"It's a mixed bag," says Todd Haft, a Tucson dentist and current president of the Southern Arizona Dental Society. "People who can afford it receive good care, but the underprivileged don't receive what they need. The federal and state governments need to say that oral health is something we need to take care of, maybe to the point of offering assistance."
A survey conducted in Arizona three years ago revealed that visiting a dentist was directly related to income. Only 42 percent of adults earning less than $15,000 a year reported seeing a dentist within the past 12 months, while almost 80 percent of those earning more than $50,000 annually did.
Calling the issue "a 'silent epidemic' of dental and oral diseases," a 2000 report from U.S. Surgeon General David Satcher concluded that those living in poverty and members of minority groups "experience a disproportionate level of oral health problems."
Then in 2003, Surgeon General Richard Carmona issued a "National Call to Action to Promote Oral Health."
"The great and enduring strength of American democracy," Carmona wrote hopefully at that time, "lies in its commitment to the care and well-being of its citizens."
Although there have been some signs of dental-care improvement since then, there are also signs that things have gotten worse. According to a recent New York Times article, statistics from the Centers for Disease Control and Prevention show that the percentage of people in the United States with untreated cavities has risen substantially in the past few years, to 27 percent of children and 29 percent of adults.
The number of Americans without dental insurance is now estimated to be greater than 100 million--one third of the total population and more than twice the number who lack medical coverage. A 2004 survey also indicates than only about one in four adults without insurance saw a dentist that year.
"That so many Americans still lack access to basic oral care," wrote Mark Feldman, president of the American Dental Association, a few weeks ago, "is a disgrace. ... Federal, local and state governments and society at large must stop shortchanging oral health and find the political will to get better dental care to the millions of Americans who don't receive it."
Not only can oral health be of importance to people's teeth and gums, but also their job performance, personal attitude and general well-being. "Some researchers have found," reports the ADA, "that periodontitis (the advanced form of gum disease that can cause tooth loss) is associated with cardiovascular disease, stroke and bacterial pneumonia."
In Tucson, poor and uninsured people have several options for dental service, one of which is the El Rio Health Center. Another is St. Elizabeth of Hungary outpatient clinic.
Rosemary Leon is the program director for dental services at St. Elizabeth's, and she says they provide 400 appointments each month, but can't see everyone who needs assistance.
"We don't turn people away if they're in pain," Leon says, "but can only take new patients twice a year. The need is greater than we can meet."
Haft says his local dental group does a lot to help the poor and uninsured. He points out there are programs in schools as well as a new effort called the Community Dental Health Coordinator.
"This program will serve underserved areas," Haft says, "by getting people trained to provide basic dental care under the supervision of a dentist. Residents of these communities will go through one to two years of training at a community college."
Another effort which many local dentists have pushed for years is to add fluoride to Tucson's water. Years ago, the City Council authorized the program, but the discontinuation of the Central Arizona Project water-treatment plant doomed that attempt.
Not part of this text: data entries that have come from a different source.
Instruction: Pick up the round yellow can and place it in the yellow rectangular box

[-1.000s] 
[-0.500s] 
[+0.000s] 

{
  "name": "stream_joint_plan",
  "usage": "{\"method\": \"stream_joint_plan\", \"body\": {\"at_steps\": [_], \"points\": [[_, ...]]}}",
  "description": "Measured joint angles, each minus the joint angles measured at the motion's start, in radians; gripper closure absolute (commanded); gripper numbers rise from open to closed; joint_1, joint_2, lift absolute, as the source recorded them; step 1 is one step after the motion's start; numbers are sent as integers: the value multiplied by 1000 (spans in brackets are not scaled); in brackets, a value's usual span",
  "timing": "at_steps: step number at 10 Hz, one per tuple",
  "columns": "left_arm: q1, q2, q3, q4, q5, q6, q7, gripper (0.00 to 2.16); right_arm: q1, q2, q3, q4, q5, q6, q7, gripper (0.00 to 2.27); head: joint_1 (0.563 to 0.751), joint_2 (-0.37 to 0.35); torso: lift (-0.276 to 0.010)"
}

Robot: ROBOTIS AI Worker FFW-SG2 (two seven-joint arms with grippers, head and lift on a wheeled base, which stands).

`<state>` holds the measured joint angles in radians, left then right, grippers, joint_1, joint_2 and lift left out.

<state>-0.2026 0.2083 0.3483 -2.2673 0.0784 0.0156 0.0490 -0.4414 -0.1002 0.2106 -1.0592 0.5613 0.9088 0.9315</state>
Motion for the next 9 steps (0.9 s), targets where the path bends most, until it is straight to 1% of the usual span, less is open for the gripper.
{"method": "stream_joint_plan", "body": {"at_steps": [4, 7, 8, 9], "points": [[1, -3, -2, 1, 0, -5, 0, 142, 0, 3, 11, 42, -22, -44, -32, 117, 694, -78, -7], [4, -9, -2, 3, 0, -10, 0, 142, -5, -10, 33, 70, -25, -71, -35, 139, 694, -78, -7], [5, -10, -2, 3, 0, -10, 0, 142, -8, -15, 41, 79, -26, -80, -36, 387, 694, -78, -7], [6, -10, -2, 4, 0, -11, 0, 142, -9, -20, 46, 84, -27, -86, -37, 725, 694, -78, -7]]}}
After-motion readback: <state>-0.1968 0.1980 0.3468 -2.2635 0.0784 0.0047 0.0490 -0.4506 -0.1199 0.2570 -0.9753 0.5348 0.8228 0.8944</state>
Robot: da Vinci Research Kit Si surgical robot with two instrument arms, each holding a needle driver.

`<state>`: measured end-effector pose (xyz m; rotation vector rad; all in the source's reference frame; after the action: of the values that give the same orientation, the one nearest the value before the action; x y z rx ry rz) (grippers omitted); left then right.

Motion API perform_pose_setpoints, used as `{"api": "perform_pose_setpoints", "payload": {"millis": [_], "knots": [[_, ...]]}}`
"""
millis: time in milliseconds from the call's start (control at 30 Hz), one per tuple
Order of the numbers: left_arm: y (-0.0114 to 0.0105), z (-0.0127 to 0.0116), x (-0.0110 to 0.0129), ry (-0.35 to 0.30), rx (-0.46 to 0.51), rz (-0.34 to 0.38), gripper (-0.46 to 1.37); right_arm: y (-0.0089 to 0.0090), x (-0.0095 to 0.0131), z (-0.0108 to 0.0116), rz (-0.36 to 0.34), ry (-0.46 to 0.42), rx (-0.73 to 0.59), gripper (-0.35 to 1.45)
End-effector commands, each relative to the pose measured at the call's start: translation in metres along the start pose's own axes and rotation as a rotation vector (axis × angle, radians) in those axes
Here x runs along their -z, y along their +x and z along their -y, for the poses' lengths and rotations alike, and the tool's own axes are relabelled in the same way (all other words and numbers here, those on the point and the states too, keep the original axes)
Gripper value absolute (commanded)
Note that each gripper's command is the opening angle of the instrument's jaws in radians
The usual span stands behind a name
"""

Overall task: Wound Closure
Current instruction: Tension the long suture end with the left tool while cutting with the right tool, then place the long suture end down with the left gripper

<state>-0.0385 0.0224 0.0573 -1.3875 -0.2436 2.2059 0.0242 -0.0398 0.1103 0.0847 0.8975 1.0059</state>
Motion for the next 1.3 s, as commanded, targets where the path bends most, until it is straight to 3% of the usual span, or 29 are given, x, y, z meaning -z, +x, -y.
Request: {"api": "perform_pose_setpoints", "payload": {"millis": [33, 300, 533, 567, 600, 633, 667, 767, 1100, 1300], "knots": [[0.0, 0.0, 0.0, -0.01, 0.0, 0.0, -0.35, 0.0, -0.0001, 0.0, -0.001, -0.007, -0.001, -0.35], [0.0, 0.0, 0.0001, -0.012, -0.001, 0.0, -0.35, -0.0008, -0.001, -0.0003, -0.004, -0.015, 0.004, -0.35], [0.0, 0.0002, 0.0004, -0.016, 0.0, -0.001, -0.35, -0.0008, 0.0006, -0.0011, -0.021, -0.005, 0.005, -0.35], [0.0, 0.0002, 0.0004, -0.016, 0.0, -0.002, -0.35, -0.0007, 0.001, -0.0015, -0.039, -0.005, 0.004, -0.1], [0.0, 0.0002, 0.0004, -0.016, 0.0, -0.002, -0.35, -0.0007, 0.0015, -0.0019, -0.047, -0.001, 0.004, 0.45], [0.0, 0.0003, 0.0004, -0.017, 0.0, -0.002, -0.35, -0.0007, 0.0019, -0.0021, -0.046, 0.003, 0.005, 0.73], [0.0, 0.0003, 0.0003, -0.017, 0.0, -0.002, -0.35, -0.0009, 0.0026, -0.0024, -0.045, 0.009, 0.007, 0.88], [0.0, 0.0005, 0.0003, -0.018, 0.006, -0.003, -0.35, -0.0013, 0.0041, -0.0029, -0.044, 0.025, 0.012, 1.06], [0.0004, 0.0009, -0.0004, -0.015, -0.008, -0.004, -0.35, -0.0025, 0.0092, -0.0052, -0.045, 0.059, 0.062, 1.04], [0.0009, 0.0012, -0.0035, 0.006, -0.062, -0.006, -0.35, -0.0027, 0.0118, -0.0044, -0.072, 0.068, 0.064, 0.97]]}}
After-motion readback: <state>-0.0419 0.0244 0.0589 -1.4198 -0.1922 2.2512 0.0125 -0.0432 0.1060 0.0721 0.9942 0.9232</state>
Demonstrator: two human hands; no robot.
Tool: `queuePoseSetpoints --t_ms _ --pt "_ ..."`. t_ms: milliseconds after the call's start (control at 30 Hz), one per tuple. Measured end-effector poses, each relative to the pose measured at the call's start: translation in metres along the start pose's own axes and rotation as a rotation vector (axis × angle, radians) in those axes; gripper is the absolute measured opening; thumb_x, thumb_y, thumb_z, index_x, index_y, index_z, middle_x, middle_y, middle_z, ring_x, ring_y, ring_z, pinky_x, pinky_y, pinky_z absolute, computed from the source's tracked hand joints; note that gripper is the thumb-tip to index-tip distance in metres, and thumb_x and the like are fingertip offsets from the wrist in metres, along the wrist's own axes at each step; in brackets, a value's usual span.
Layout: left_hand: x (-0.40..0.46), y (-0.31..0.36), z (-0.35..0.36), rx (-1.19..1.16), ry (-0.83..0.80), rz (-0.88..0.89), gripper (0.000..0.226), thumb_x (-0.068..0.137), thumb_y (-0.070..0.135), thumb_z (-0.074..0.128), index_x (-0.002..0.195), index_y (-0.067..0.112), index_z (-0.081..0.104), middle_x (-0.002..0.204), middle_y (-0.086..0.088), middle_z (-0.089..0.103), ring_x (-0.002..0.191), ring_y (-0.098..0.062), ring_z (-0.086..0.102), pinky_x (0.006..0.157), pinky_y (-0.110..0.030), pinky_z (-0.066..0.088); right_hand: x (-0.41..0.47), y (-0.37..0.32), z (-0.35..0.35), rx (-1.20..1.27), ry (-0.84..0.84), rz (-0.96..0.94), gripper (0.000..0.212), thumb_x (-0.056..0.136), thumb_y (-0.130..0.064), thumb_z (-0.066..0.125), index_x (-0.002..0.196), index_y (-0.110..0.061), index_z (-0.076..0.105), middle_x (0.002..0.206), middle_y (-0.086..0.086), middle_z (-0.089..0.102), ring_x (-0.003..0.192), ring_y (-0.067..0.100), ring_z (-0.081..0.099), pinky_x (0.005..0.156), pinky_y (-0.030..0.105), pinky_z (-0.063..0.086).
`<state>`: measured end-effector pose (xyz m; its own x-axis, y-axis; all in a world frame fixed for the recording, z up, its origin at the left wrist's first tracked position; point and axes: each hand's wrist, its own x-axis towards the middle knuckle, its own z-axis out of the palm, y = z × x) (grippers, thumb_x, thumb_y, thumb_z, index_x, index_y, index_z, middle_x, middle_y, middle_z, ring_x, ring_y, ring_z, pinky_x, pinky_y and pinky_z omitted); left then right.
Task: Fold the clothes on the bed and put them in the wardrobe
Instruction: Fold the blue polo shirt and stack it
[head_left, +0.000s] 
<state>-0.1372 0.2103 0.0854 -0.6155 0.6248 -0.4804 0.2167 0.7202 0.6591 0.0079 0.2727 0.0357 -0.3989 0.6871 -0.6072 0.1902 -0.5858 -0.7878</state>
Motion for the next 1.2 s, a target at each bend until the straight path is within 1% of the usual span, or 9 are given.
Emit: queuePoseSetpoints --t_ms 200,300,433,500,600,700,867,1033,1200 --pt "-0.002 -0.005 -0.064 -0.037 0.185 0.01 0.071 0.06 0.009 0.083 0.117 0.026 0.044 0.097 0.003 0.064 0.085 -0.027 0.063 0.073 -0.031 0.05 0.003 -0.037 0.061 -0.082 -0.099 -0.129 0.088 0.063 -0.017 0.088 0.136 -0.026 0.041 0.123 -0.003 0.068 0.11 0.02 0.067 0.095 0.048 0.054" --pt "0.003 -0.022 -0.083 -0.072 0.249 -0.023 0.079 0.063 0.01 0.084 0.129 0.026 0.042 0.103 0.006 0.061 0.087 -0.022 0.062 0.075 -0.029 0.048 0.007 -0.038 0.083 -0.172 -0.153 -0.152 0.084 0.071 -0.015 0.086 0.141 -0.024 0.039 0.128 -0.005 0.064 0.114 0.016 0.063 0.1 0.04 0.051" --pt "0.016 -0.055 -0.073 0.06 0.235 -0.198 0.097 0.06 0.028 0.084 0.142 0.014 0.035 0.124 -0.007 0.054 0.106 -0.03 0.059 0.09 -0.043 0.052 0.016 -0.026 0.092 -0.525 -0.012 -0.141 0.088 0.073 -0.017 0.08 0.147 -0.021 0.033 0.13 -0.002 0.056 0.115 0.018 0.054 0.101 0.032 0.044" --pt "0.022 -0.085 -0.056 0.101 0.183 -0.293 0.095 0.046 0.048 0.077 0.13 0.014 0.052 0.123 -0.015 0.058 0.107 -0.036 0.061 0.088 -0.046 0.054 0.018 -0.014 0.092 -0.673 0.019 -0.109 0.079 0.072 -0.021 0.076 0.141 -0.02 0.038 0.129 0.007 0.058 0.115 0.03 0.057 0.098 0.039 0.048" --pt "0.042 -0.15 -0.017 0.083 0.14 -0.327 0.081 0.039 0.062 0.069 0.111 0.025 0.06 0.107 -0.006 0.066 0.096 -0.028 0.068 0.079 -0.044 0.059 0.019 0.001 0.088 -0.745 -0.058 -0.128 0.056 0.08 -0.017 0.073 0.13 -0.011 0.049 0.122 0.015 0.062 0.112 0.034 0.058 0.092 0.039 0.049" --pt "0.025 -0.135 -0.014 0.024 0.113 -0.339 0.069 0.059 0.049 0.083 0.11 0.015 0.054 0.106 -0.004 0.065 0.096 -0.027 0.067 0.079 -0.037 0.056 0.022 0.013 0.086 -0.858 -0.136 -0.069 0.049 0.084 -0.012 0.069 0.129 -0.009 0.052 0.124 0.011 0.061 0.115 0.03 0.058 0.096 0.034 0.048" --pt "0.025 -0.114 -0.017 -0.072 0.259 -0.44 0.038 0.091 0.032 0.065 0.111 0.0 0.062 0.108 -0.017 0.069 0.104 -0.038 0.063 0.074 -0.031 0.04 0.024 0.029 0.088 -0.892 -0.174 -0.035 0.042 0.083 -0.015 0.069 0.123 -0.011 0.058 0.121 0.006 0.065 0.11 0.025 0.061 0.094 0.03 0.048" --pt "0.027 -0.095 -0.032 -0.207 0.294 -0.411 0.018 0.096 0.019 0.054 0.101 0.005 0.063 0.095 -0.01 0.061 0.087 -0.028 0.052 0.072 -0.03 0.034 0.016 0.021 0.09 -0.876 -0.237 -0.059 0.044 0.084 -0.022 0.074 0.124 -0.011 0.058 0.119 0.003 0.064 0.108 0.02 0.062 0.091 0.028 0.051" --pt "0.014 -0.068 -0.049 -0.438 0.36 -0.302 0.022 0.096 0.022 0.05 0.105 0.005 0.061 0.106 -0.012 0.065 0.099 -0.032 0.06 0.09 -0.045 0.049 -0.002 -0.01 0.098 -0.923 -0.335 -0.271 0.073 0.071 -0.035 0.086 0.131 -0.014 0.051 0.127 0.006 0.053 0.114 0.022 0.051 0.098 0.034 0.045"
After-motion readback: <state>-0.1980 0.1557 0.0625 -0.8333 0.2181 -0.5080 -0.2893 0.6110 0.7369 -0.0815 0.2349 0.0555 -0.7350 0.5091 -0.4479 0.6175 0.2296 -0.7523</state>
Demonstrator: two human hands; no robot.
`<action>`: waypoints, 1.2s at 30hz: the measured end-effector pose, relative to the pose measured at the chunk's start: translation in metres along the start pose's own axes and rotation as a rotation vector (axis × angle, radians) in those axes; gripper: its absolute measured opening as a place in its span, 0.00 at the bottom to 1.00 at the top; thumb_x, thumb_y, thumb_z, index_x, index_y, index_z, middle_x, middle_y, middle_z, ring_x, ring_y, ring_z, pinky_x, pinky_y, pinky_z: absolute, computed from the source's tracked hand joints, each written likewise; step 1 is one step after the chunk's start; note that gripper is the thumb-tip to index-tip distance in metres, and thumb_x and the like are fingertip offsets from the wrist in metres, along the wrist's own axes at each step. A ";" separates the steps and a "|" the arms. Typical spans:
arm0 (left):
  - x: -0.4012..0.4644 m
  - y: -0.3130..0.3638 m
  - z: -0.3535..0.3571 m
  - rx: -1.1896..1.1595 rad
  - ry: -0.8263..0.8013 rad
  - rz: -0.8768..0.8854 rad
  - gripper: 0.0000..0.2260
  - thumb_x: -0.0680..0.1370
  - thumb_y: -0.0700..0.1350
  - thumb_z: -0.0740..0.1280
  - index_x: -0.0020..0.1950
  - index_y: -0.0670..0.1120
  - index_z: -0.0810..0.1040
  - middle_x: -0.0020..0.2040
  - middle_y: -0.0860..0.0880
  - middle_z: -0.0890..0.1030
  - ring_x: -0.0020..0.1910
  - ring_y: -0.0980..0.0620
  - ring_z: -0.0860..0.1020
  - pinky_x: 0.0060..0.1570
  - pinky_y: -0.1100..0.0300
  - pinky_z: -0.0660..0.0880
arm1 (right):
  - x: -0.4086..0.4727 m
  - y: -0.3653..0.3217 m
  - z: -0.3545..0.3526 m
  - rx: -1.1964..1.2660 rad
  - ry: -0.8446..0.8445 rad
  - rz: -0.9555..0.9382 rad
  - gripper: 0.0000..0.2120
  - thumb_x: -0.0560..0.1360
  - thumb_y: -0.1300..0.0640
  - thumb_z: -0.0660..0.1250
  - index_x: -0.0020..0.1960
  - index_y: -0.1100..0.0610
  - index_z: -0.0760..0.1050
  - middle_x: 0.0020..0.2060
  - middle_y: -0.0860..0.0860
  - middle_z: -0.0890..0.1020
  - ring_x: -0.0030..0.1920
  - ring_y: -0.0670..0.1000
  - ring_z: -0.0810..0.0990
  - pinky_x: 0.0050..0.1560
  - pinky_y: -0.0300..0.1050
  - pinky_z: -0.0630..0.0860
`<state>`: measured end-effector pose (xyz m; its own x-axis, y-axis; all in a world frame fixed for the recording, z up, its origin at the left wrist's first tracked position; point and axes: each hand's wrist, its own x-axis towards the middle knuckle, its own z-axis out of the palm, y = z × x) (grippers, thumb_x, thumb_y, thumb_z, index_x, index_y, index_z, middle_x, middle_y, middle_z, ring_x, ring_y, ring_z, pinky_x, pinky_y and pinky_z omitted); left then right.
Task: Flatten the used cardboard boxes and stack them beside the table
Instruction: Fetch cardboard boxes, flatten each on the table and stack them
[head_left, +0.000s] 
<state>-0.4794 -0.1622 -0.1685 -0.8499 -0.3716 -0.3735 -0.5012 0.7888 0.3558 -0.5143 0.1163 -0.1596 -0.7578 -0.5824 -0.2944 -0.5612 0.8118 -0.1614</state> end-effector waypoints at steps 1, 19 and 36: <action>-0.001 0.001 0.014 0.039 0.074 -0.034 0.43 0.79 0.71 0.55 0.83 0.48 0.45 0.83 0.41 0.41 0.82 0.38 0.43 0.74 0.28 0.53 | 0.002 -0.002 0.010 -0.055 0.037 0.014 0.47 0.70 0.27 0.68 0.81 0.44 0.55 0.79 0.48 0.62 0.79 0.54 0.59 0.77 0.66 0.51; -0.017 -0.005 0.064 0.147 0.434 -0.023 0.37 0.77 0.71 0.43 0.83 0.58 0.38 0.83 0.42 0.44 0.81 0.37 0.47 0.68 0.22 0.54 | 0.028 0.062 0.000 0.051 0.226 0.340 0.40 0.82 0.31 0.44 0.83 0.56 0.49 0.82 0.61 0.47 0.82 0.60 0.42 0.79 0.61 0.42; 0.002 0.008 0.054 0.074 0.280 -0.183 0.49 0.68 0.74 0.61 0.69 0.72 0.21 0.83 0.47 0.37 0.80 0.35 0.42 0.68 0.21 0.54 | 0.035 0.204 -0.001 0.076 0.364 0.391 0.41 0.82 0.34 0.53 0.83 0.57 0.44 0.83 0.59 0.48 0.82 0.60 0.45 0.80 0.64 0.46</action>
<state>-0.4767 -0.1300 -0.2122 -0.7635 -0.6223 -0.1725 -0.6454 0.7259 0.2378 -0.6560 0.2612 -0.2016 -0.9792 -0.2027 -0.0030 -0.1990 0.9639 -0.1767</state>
"It's a huge problem," Haft says, "but we're told there's no money to add fluoride to all the wells. If we could, it would help reduce tooth decay significantly."
Rick Murray, executive director of the Arizona Dental Association, stresses that adults enrolled in Arizona's low-income health-care program, the Arizona Health Care Cost Containment System, have never been covered for preventative dental care. According to AHCCCS officials, they don't have financial projections regarding how much such coverage would cost.
While oral emergencies are addressed by AHCCCS--and a new program will include some long-term care patients for dental services--Murray concludes: "There is a tremendous burden placed on private practitioners to cover (the poor and uninsured)."
Ann Sierra, a human services specialist with AHCCCS in Tucson, says: "Kids are covered, but after that, you're sort of on your own. It really amazes me that dental care is not considered a part of health."
Murray says his organization has lobbied to include adult dental care as part of AHCCCS, but hasn't succeeded. "The political climate in Arizona is not inclined to include adults," he says. "More and more states are reducing their dental services (because of tight budgets), but we never had the benefit in Arizona.
"The question is," Murray asks, "are citizens of the state willing to pay to cover adults?"